• WHAT YOU ARE ASKED TO DO
Write out the entries below exactly. End with the line that contains "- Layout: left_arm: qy".

━━━━━━━━━━

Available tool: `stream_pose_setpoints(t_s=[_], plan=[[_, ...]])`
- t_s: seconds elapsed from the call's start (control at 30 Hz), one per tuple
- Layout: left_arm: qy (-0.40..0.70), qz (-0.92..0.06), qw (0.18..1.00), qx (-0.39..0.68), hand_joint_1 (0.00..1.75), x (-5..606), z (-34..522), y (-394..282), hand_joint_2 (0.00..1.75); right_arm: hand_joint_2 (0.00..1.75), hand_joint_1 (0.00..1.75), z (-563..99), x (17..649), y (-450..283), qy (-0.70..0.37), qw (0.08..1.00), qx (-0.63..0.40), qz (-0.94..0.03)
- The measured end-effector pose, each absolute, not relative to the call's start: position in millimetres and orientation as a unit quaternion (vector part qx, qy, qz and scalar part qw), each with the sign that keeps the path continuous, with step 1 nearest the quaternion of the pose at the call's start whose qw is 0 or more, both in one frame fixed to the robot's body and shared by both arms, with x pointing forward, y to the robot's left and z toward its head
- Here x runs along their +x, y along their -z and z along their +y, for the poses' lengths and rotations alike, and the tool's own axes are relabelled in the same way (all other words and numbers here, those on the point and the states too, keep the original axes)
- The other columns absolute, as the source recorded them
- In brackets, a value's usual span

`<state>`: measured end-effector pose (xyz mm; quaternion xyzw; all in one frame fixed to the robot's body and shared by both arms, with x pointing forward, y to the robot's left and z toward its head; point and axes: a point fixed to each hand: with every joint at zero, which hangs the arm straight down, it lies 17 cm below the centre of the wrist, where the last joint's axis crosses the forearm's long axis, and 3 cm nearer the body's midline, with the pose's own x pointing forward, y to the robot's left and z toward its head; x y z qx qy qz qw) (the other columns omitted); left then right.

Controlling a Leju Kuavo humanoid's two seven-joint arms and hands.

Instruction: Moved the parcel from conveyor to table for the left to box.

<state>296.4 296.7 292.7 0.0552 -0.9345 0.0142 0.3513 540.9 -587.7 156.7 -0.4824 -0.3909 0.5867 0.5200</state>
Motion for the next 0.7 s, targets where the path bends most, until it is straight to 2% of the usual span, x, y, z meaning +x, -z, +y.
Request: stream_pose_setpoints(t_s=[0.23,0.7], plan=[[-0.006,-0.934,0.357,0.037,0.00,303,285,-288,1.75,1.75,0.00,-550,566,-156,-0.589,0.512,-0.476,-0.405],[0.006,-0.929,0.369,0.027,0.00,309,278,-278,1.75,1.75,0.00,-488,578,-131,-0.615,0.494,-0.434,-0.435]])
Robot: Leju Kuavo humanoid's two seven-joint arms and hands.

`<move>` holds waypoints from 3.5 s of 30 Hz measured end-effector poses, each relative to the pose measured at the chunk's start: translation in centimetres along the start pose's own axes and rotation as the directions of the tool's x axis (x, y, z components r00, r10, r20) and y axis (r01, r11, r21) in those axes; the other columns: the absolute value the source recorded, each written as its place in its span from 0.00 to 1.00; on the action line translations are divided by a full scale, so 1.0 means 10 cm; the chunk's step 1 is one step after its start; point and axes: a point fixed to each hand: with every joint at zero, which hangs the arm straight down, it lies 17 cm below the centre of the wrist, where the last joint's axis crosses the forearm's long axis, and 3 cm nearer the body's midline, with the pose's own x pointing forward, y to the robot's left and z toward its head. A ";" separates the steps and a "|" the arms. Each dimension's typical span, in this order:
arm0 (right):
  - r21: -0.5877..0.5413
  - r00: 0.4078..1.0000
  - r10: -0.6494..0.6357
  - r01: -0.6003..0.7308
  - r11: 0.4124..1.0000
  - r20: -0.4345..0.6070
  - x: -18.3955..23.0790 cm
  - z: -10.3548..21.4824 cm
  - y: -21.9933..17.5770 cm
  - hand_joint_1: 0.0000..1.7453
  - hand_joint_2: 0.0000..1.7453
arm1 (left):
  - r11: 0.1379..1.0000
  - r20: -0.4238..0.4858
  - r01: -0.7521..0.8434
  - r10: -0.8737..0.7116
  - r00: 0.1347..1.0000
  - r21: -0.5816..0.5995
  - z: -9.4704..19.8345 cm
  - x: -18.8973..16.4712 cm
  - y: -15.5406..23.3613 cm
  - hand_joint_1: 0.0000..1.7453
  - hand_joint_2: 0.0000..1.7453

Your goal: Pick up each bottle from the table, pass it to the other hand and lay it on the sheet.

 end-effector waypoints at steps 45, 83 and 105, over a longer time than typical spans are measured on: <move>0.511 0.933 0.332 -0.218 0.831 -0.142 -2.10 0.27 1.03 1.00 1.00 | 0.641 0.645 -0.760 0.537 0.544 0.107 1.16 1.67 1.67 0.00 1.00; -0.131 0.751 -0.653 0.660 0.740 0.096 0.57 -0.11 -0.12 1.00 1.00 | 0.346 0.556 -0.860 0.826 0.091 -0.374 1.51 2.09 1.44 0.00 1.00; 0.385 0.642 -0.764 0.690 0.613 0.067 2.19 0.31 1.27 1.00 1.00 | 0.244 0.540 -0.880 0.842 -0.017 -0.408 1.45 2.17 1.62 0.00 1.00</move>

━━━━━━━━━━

• RESULT FOR THIS EXERCISE
Available tool: `stream_pose_setpoints(t_s=[_], plan=[[_, ...]])`
- t_s: seconds elapsed from the call's start (control at 30 Hz), one per tuple
- Layout: left_arm: qy (-0.40..0.70), qz (-0.92..0.06), qw (0.18..1.00), qx (-0.39..0.68), hand_joint_1 (0.00..1.75), x (-5..606), z (-34..522), y (-394..282), hand_joint_2 (0.00..1.75); right_arm: hand_joint_2 (0.00..1.75), hand_joint_1 (0.00..1.75), z (-563..99), x (17..649), y (-450..283), qy (-0.70..0.37), qw (0.08..1.00), qx (-0.63..0.40), qz (-0.94..0.03)

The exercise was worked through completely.